Bombs are dropping all over Europe. Thirty, forty, fifty million dead—million—and I’m here trying to save a handful, or one. I’ve already killed someone doing it. All so I can hand them over to the Americans for them to make even bigger bombs. The craziest part is the Germans are doing the same thing. Kammler is trying to save the exact same people! And he’s doing it so he can hand them over to the Americans as well! You think this would be easy, right? Hell, they could make a deal with Kammler right now and be done with it. Maybe they will. I hope they don’t. I really do. I want to see that evil prick burn. I want to light the match myself.
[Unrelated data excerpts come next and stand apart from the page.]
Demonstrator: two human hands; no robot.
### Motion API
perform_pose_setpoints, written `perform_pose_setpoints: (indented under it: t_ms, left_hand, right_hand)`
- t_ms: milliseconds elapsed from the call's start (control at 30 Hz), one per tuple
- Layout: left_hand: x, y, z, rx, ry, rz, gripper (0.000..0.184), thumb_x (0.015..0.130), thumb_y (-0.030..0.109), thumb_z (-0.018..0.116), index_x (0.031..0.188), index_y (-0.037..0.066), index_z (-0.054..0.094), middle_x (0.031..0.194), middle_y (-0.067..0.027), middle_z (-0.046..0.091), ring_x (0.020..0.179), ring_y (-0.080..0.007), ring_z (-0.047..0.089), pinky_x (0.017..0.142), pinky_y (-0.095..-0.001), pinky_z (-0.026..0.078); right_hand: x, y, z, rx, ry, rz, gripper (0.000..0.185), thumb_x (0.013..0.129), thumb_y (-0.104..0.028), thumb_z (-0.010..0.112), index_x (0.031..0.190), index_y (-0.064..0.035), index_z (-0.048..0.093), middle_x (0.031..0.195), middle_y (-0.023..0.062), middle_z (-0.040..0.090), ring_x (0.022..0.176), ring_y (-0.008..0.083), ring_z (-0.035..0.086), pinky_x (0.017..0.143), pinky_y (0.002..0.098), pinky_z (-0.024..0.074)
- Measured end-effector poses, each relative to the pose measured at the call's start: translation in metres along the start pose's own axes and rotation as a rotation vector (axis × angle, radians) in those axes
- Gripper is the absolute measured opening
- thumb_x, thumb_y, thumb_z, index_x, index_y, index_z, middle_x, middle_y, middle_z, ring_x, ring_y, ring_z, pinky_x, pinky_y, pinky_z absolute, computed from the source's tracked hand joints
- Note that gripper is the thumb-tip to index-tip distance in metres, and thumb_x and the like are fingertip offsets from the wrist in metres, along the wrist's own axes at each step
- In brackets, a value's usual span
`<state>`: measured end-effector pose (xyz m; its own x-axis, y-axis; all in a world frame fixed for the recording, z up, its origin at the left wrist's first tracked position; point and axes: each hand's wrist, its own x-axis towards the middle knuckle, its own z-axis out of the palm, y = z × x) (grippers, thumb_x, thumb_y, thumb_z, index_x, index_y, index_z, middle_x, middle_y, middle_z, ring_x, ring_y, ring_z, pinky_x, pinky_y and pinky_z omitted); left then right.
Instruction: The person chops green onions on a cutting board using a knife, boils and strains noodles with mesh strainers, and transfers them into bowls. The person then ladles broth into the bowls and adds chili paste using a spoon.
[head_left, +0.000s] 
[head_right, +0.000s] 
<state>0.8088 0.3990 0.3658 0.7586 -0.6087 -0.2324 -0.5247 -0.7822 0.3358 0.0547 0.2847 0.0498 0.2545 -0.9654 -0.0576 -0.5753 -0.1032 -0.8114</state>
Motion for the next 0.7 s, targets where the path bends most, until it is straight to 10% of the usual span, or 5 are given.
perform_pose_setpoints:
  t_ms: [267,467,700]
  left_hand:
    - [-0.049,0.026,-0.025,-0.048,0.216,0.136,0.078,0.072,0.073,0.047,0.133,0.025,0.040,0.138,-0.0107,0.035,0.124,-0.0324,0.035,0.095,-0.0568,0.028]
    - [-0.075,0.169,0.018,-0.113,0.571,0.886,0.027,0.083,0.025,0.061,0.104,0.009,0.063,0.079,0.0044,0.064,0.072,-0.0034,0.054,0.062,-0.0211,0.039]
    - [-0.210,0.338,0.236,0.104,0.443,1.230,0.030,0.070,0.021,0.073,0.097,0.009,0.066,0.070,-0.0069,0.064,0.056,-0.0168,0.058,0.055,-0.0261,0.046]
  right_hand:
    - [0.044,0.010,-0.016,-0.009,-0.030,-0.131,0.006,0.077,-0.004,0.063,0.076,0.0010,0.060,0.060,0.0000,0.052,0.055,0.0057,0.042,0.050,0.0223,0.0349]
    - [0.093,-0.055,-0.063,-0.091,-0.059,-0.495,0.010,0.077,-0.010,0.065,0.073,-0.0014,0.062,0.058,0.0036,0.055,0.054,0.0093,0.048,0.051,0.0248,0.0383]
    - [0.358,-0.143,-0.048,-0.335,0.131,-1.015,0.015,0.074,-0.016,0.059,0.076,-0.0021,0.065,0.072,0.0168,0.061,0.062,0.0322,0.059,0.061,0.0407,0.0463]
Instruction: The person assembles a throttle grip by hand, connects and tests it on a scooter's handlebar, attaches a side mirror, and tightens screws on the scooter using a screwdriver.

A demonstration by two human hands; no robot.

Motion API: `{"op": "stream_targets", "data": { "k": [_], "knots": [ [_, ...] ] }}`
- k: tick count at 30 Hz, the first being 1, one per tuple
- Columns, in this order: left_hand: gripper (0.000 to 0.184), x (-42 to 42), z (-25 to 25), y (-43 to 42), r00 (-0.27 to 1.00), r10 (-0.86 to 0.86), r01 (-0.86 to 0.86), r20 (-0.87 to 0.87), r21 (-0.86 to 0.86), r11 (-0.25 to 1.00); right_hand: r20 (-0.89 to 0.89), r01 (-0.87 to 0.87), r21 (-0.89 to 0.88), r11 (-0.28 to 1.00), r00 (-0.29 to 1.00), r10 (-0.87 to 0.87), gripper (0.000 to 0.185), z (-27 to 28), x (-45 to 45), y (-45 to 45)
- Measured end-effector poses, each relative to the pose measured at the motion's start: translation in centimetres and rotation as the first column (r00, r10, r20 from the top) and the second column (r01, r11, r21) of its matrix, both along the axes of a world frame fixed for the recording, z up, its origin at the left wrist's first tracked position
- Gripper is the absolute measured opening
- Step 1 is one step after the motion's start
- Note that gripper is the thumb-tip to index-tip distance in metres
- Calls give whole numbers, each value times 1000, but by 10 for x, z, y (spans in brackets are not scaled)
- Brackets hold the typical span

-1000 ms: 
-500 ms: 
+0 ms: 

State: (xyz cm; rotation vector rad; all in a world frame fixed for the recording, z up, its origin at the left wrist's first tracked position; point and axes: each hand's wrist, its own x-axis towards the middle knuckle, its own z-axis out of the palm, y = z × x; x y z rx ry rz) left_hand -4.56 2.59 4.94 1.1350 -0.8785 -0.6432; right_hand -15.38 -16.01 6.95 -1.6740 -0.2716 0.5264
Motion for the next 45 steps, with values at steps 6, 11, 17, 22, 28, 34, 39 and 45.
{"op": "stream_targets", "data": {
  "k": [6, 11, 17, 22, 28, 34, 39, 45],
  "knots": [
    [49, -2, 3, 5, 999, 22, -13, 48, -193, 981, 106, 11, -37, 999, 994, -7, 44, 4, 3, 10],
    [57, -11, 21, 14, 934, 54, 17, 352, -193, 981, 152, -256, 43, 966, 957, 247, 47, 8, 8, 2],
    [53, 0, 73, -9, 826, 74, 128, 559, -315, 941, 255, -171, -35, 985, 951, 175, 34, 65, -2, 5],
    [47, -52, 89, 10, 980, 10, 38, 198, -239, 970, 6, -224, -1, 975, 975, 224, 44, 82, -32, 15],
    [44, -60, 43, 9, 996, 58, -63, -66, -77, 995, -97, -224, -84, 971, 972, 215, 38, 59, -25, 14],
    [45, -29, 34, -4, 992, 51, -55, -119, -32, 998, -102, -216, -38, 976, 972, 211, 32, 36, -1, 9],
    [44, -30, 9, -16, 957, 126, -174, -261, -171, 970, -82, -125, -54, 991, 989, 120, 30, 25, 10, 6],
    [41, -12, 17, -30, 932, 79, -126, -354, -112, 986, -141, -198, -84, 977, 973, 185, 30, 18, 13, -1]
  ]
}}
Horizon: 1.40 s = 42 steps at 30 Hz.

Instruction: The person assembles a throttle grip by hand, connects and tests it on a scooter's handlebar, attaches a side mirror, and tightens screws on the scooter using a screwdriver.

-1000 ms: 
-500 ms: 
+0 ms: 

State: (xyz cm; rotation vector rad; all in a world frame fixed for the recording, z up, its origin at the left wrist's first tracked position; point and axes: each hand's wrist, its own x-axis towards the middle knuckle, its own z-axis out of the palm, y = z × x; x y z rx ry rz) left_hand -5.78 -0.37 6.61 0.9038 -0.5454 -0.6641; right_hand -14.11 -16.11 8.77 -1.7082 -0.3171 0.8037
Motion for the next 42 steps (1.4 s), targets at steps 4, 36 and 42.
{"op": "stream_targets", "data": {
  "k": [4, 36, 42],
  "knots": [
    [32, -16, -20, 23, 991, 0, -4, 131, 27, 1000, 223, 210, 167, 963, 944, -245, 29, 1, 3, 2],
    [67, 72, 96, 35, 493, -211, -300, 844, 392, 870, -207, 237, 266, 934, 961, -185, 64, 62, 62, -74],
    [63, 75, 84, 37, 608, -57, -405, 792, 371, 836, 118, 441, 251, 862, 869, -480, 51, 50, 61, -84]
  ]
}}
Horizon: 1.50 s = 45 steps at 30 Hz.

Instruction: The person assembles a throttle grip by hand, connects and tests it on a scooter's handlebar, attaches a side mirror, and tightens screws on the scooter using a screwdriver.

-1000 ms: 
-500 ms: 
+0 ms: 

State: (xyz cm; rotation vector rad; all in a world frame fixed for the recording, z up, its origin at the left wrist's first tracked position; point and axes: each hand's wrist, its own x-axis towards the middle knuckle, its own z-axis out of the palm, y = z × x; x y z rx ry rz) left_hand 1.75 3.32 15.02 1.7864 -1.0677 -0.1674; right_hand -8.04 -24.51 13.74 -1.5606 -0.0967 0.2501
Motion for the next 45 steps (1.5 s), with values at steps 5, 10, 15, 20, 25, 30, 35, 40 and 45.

Maybe it’s the absurdity of it all. Maybe it’s the notion that the Tracker could show up any minute. Maybe I’m still shaken by what happened with Dieter, or that nurse, but I can’t stop thinking about the people here. Ordinary people, expendable people. There are kids everywhere. There’s a boy, maybe seven years old. His name is Frank. He traveled with his parents from Peenemünde. Days cooped up inside a shitty transport truck on a bumpy road with a bunch of people in brown suits. He didn’t say a word, never complained. He played with a toy motorcycle—probably the one personal item his parents let him take along—a piece of twine, and some paper clips I stole from von Braun’s office. Now he’s here. He’s found a couple of kids close to his age. They play marbles all day in the yard. His parents weren’t on Dornberger’s list. They aren’t on anyone’s list. Dad is an accountant. I’m not sure about Mom. They don’t matter, to anyone. Kammler will have them rounded up and shot if the Allies make it all the way here. God forbid the enemy get their hands on another accountant. It might not happen. The SS might take to their heels when they see the Americans. These people aren’t worth dying for. Not Frank, anyway. Not his parents. Kammler wants them killed anyway. He has no idea who these people are, but there are too many folks here to sort through. Mom and Dad just aren’t important enough to justify the effort, and no one gives a shit about Frank.